NOTE : each dictionary ends with $(newline)

_"I have multiple dictionaries which are not separated by commas and type is string"_ - it seems that you just have a string with curly braces ({}) in it. Don't call that a dictionary. — zvone, Sep 04 '18 at 17:57

Kevin · Answer 1 · 2018-09-06T12:39:00.113

This approach is a bit slow, (approximately O(N^2) with respect to string length), but it can handle pretty complicated literal syntax, including nested data structures. Call ast.literal_eval in a loop on successively smaller slices of s until you find a syntactically valid slice. Then remove that slice and continue until the string is empty.

import ast

def parse_consecutive_literals(s):
    result = []
    while s:
        for i in range(len(s), 0, -1):
            #print(i, repr(s), repr(s[:i]), len(result))
            try:
                obj = ast.literal_eval(s[:i])
            except SyntaxError:
                continue
            else:
                result.append(obj)
                s = s[i:].strip()
                break
        else:
            raise Exception("Couldn't parse remainder of string: " + repr(s))
    return result

test_cases = [
    "{} {} {}",
    "{}{}{}",
    "{1: 2, 3: 4}{5:6, '7': [8, {9: 10}]}",
    "[11] 'twelve' 13 14.0",
    "{} {\"'hi '}'there\"} {'whats \"}\"{\"up'}",
    "{1: 'foo\\'}bar'}"
]

for s in test_cases:
    print("{} parses into {}".format(repr(s), parse_consecutive_literals(s)))

Result:

'{} {} {}' parses into [{}, {}, {}]
'{}{}{}' parses into [{}, {}, {}]
"{1: 2, 3: 4}{5:6, '7': [8, {9: 10}]}" parses into [{1: 2, 3: 4}, {5: 6, '7': [8, {9: 10}]}]
"[11] 'twelve' 13 14.0" parses into [[11], 'twelve', 13, 14.0]
'{} {"\'hi \'}\'there"} {\'whats "}"{"up\'}' parses into [{}, {"'hi '}'there"}, {'whats "}"{"up'}]
"{1: 'foo\\'}bar'}" parses into [{1: "foo'}bar"}]

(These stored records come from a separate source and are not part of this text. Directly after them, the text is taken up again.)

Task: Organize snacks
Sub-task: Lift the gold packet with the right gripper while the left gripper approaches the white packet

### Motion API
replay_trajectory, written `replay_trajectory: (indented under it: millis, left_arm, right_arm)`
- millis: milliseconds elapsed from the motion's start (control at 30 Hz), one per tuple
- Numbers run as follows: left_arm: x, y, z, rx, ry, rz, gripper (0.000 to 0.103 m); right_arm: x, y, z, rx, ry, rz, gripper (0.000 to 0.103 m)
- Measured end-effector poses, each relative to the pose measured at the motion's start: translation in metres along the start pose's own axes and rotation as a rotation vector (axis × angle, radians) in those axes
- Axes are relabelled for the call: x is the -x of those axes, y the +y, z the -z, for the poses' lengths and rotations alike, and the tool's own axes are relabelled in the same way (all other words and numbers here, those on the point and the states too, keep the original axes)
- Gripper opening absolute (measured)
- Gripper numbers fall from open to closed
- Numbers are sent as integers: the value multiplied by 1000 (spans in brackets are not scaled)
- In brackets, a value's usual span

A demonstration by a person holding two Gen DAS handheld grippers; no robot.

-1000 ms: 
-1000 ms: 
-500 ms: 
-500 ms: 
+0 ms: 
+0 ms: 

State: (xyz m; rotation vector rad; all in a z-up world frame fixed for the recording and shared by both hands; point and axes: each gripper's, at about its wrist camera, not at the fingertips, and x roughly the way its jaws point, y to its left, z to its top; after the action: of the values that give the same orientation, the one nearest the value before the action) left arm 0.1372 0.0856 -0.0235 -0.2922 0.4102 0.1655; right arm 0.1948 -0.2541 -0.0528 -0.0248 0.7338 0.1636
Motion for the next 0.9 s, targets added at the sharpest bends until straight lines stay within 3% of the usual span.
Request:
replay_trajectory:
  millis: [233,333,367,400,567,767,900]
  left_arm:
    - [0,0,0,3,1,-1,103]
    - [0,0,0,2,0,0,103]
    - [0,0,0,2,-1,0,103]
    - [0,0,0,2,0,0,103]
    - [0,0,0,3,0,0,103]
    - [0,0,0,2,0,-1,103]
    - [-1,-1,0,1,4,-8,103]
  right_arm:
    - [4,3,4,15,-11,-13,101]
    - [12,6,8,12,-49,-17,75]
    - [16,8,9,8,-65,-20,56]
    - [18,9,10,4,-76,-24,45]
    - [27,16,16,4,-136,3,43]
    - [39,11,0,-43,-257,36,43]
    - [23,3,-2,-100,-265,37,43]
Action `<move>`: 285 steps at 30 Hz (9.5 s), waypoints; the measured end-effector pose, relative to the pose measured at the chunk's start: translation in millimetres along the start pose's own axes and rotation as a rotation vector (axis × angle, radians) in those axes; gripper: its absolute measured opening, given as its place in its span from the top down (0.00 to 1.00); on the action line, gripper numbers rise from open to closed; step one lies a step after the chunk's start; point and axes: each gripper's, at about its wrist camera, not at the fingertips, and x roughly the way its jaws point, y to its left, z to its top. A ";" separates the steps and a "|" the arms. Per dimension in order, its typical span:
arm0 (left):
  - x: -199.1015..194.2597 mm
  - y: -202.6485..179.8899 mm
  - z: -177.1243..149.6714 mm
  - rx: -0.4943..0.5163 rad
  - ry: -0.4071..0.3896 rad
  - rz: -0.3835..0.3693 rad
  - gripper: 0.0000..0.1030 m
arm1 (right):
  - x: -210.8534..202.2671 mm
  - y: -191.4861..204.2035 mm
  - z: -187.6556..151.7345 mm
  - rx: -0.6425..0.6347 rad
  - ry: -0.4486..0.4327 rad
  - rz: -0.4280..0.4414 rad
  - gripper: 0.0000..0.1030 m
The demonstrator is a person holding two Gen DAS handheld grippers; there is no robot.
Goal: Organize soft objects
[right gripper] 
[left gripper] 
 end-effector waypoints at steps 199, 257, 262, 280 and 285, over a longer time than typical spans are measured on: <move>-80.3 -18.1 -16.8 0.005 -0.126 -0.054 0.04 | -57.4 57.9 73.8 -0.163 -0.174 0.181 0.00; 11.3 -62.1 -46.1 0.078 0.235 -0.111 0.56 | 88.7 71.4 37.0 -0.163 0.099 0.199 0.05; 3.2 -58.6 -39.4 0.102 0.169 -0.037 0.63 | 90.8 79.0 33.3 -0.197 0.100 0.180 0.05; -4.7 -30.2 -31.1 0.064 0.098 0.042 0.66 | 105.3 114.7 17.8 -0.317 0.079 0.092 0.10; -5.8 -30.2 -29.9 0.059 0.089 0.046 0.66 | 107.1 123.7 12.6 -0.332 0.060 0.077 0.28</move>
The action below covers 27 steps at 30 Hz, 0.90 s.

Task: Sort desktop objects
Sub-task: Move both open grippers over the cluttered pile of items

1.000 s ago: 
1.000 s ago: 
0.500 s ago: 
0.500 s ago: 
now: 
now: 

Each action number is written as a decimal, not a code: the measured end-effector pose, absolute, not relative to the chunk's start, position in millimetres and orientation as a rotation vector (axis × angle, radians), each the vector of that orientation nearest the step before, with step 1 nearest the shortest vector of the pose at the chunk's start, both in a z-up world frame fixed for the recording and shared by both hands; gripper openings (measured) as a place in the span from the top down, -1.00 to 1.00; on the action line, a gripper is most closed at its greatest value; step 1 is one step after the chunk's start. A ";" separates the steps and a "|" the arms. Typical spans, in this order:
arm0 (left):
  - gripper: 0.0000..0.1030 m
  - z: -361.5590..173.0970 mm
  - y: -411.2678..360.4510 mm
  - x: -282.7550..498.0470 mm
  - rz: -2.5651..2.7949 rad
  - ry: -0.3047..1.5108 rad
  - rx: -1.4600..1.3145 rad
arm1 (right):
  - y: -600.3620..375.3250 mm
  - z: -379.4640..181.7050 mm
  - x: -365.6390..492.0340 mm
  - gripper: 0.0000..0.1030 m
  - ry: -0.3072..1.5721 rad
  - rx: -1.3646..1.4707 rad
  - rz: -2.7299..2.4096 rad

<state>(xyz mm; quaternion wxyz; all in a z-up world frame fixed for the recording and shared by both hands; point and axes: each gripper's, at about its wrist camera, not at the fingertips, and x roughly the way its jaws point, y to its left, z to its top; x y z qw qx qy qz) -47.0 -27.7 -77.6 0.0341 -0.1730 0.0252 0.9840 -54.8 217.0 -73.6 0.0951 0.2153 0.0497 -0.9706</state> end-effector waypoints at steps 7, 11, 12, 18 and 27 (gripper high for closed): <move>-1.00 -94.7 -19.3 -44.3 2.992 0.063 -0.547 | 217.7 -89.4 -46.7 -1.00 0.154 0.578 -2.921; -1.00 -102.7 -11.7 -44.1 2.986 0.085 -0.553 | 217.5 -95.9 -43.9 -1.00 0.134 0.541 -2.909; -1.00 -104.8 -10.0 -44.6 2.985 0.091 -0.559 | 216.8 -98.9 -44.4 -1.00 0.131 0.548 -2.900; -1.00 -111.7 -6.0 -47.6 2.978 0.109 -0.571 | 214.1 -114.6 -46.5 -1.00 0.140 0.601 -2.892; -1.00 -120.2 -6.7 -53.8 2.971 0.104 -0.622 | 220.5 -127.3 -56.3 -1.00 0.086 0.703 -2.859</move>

I don't enthusiastically endorse this solution for production-quality code, however. It would be much better to serialize your data in a more sensible format in the first place, such as json.

yes mine is a production code and i have millions of data this approach might slow down the process. so was looking for somethong like json loads to work — Rachel, Sep 05 '18 at 04:25

rocksportrocker · Answer 2 · 2018-09-12T14:08:52.673

3

With arbirtrary spaces, runtime is O(n), optimized for string concatenation and no overhead using Python libraries:

def fetch_until(sep, char_iter):                                                                                                                                         
    chars = []
    escapes = 0
    while True:
        try:
            c = next(char_iter)
        except StopIteration:
            break
        if c == "\\":
            escapes += 1
        chars.append(c)
        if c == sep:
            if escapes % 2 == 0:
                break
        if c != "\\":
            escapes = 0
    return chars

def fix(data):
    brace_level = 0
    result = []
    char_iter = iter(data)

    try:
        while True:
            c = next(char_iter)
            result.append(c)
            if c in ("'", '"'):
                result.extend(fetch_until(c, char_iter))
            elif c == "{":
                brace_level += 1
            elif c == "}":
                brace_level -= 1
                if brace_level == 0:
                    result.append(",")
    except StopIteration:
        pass

    return eval("[{}]".format("".join(result[:-1])))

test_cases = [
   "{1: 'foo\\'}bar'}",
    "{} {\"'hi '}'there\"} {'whats \"}\"{\"up'}",
    "{}{}{}",
    "{1: 2, 3: 4}{5:6, '7': [8, {9: 10}]}",
    "{1: {}} {2:3, 4:{}} {(1,)}",
    "{1: 'foo'} {'bar'}",
]

for test_case in test_cases:
    print("{!r:40s} -> {!r}".format(test_case, fix(test_case)))

outputs

"{1: 'foo\\'}bar'}"                      -> [{1: "foo'}bar"}]
'{} {"\'hi \'}\'there"} {\'whats "}"{"up\'}' -> [{}, {"'hi '}'there"}, {'whats "}"{"up'}]
'{}{}{}'                                 -> [{}, {}, {}]
"{1: 2, 3: 4}{5:6, '7': [8, {9: 10}]}"   -> [{1: 2, 3: 4}, {5: 6, '7': [8, {9: 10}]}]
'{1: {}} {2:3, 4:{}} {(1,)}'             -> [{1: {}}, {2: 3, 4: {}}, {(1,)}]
"{1: 'foo'} {'bar'}"                     -> [{1: 'foo'}, {'bar'}]

I also did some timing:

import time
for n in (1000, 10000, 100000):
    long = test_cases[0] * n
    started = time.time()
    fix(long)
    needed = time.time() - started
    print("len_input = {:7d},  time={:7.1f} ms ".format(len(long), needed * 1000))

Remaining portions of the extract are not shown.